If you’ve looked into using Copilot with Power BI, you’ll know that you need a capacity to use it: a P1/F64 or greater. Something I learned recently, though, is that the current Power BI Copilot capabilities are only accessible via a side pane to a report and it’s the report that needs to be stored in a workspace on a P1/F64+ capacity and that’s where the CUs for Copilot are consumed. If the report has a live connection to a semantic model stored in a workspace not on a capacity (which we refer to at Microsoft as “Shared”, but is widely known as “Pro”) then Copilot still works!

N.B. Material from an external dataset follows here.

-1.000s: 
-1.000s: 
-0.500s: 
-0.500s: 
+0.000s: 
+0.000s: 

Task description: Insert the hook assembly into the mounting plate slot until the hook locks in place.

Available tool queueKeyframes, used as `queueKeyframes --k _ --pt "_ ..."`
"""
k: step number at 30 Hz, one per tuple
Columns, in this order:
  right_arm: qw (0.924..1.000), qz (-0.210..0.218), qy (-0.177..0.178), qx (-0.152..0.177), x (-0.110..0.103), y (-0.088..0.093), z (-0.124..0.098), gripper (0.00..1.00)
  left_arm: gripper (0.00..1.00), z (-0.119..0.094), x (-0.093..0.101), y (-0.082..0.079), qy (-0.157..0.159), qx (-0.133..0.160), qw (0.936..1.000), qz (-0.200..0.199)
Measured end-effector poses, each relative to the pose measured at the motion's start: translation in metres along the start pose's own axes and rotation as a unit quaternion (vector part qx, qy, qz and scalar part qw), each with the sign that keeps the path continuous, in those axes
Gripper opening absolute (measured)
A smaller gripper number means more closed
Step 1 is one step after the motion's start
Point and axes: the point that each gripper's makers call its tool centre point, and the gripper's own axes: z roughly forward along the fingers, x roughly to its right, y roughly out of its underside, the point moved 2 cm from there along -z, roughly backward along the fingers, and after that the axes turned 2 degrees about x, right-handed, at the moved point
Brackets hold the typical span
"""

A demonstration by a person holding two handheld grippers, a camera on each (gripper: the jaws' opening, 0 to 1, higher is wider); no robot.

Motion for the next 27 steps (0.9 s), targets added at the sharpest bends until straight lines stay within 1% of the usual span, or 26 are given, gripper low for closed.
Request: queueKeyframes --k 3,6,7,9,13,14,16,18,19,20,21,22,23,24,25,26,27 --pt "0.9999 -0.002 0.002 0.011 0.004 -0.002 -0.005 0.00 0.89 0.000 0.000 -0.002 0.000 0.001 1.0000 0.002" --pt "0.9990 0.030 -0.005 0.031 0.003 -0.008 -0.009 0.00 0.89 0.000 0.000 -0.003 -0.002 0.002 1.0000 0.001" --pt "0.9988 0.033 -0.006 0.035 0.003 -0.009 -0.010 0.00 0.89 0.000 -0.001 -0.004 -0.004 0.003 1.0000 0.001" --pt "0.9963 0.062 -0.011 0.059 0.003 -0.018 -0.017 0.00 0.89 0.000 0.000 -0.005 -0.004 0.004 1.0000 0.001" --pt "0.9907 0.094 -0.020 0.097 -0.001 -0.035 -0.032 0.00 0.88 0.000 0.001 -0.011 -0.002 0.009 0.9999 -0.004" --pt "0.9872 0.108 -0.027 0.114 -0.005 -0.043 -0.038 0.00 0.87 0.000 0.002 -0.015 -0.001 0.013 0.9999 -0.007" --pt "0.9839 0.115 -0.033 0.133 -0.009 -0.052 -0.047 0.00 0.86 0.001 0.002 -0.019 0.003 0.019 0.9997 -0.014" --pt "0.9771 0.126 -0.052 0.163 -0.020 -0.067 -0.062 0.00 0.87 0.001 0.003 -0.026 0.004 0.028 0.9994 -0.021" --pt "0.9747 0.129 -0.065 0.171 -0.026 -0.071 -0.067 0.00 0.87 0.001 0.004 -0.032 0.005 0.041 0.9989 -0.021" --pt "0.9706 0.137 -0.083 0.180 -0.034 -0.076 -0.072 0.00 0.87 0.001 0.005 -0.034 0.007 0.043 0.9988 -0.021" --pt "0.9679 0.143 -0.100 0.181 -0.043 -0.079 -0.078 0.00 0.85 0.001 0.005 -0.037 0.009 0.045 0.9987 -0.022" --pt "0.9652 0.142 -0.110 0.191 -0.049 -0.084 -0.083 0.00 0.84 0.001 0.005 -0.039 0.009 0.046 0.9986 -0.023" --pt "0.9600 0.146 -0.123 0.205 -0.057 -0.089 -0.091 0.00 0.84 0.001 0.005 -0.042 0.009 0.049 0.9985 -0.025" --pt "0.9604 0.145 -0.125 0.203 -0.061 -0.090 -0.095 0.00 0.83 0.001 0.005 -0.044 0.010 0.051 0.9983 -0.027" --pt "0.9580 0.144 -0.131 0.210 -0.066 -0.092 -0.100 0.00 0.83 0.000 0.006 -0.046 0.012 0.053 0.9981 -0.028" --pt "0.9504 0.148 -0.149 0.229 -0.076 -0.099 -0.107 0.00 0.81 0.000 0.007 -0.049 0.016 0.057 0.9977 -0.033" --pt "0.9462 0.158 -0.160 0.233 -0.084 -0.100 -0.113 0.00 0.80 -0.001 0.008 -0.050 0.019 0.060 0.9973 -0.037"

For example, I published a semantic model to a workspace stored on Shared/Pro:

I then built a report with a Live Connection to that semantic model and saved it to a workspace on a P1 capacity:

I then opened this report, used Power BI Copilot, and saw that a) it worked and b) the CUs were attributed to the workspace where the report was stored when I looked in the Capacity Metrics App:

This is particularly interesting if you have a large number of semantic models that are stored in Shared/Pro workspaces today but still want to use Power BI Copilot. It means you don’t have to move your semantic models into a workspace on a capacity, which in turn means that refreshing those models or querying them won’t consume CUs on a capacity, which in turn means that you’ll be able to support more users for Power BI Copilot on your capacities.

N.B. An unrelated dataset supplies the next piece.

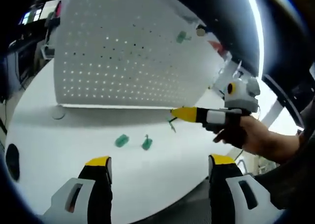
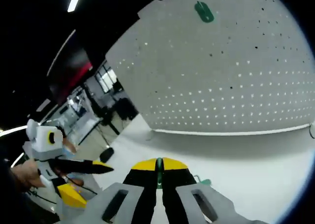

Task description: Insert the hook assembly into the mounting plate slot until the hook locks in place.

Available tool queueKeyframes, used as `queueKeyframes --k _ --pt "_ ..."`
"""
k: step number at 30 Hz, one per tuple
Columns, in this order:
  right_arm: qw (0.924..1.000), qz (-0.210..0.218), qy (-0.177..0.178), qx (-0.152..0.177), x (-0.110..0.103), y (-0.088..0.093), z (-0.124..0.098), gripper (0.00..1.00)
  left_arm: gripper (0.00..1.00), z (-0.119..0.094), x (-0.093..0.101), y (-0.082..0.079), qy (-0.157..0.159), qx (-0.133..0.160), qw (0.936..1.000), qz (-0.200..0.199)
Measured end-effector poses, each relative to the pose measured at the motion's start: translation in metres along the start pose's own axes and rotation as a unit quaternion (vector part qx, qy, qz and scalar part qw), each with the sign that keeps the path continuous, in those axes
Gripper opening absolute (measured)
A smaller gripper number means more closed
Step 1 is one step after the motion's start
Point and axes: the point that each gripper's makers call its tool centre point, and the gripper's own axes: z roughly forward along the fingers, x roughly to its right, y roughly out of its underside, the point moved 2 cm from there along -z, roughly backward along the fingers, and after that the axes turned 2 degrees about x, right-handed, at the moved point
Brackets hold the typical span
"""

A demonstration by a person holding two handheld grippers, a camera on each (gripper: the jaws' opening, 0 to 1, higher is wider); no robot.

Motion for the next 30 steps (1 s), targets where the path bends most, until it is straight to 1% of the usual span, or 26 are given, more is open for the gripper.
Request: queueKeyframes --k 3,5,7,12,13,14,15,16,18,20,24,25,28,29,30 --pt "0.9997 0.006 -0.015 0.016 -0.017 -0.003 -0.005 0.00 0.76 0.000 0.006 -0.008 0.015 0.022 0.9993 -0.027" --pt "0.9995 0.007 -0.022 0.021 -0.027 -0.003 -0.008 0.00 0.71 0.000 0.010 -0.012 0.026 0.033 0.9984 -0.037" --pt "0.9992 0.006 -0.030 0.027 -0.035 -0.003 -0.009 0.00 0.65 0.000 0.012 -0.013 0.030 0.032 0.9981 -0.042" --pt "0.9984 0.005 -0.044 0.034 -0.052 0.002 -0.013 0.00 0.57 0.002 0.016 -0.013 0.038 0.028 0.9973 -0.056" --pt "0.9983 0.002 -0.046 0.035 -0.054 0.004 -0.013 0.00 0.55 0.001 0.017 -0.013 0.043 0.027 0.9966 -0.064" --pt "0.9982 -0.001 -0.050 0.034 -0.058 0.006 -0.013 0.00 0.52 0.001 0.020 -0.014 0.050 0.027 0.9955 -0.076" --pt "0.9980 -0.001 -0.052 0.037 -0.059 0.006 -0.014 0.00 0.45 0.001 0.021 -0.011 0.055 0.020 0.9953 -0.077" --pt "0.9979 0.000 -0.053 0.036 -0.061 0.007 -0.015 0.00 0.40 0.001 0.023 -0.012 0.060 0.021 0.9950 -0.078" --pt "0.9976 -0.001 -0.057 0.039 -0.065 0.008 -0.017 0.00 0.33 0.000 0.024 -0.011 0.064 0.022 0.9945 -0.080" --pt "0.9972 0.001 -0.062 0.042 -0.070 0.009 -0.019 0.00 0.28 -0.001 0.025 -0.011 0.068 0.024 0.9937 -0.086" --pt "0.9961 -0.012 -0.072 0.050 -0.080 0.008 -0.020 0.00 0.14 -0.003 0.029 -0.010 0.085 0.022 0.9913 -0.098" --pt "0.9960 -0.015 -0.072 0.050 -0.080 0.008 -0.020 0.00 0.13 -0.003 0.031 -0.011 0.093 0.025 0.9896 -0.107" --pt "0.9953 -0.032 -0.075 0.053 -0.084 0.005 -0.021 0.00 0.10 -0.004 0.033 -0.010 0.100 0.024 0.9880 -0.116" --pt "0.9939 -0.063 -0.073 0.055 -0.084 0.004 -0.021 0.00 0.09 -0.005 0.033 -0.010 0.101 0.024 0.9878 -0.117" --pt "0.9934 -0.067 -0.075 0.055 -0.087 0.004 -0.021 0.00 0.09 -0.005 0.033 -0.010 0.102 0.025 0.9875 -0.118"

In the future you’ll have even more flexibility. In the sessions “Microsoft Fabric: What’s New And What’s Next” and “Boost productivity with Microsoft Fabric, Copilot, and AI” at Ignite last week we announced a number of new Power BI Copilot capabilities coming soon, such as integration with AI Skills and a new “immersive” Copilot experience. We also announced Fabric AI Capacities, coming early 2025, which will allow you to direct all Copilot activity to certain capacities regardless of whether your reports or models are stored on Shared/Pro or Premium, or which capacity they are stored on (see more details from the 16:00 minute mark in the recording of the “Boost productivity with Microsoft Fabric, Copilot and AI” session).

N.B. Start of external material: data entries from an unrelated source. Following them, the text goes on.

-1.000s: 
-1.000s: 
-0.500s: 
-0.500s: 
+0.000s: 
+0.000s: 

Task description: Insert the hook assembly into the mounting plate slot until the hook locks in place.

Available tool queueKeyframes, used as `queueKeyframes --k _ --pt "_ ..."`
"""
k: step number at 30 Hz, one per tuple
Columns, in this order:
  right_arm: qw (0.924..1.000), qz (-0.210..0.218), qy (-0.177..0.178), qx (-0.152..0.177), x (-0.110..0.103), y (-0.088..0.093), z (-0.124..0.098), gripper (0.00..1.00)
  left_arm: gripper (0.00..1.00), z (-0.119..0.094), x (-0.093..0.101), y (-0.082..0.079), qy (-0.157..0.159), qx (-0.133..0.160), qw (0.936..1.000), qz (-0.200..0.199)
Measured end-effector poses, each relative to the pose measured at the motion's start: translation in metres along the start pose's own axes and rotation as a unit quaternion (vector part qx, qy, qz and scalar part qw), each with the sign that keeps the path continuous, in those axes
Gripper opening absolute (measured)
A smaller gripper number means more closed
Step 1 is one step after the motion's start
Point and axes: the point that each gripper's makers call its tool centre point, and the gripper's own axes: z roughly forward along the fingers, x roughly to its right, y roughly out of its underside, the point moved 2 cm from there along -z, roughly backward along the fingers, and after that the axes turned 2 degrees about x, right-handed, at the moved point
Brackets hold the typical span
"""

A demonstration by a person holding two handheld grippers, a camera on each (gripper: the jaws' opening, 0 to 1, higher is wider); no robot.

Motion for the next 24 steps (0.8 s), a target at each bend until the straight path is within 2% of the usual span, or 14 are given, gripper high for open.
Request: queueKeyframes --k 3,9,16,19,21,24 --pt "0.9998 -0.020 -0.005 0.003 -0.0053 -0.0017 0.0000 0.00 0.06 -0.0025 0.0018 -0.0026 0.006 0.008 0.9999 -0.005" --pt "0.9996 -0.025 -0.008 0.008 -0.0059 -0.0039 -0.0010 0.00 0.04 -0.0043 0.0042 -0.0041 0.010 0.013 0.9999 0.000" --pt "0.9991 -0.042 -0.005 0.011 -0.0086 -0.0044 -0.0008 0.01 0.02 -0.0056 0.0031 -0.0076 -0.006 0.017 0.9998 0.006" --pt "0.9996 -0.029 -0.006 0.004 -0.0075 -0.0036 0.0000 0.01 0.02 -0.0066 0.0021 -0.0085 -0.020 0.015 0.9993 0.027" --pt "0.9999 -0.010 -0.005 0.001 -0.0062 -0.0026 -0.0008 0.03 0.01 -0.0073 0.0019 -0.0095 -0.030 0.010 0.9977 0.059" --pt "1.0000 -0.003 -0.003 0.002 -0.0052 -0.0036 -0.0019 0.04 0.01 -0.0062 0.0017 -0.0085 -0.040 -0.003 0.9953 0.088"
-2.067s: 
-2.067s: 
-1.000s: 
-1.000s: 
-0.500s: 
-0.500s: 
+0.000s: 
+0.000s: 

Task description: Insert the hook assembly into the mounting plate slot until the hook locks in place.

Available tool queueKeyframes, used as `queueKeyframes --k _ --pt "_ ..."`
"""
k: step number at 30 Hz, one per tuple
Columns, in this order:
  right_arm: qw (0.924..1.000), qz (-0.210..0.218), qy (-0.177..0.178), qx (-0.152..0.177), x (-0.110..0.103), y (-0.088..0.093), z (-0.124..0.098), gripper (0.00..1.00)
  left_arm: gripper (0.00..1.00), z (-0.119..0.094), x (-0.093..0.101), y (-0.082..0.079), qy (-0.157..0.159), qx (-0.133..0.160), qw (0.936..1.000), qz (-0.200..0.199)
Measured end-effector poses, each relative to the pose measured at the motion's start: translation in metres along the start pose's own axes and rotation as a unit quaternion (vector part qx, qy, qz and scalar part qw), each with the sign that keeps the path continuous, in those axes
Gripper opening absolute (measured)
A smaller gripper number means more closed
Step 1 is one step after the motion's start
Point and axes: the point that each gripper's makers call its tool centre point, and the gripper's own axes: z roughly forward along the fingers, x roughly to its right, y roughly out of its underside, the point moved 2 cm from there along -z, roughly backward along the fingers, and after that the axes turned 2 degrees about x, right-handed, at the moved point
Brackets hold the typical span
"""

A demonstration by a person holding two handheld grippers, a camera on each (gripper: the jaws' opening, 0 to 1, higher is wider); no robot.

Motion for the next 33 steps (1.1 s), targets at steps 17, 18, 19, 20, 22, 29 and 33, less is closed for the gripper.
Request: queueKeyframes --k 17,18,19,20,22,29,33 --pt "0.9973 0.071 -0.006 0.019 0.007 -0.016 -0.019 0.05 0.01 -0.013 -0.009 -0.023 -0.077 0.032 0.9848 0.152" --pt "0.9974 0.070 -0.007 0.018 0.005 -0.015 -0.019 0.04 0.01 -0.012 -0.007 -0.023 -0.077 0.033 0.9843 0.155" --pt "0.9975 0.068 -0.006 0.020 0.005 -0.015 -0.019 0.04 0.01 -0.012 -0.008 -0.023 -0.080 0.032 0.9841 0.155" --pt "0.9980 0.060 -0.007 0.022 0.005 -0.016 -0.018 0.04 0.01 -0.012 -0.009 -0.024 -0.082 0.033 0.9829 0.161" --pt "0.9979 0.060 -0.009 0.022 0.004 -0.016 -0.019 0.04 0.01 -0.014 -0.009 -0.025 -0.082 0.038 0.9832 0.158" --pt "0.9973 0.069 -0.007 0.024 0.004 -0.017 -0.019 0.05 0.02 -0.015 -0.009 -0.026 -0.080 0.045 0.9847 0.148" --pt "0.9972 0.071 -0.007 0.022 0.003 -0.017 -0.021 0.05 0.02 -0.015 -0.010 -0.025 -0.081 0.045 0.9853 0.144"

Nice. But I think it’s worth a more technical article about how to do it in details
Hey Chris, appreciate the post as always! Do we have a sense of how CU intensive these operations are can be expected to be? There are obviously lots of dependencies (semantic model size, model approach, etc.), but I’m wondering if you can give some guidance. My org is looking to test adoption, but we’re worried with a pretty crowded P2, we might not be able to handle what I’m anticipating will be heavy CU operations.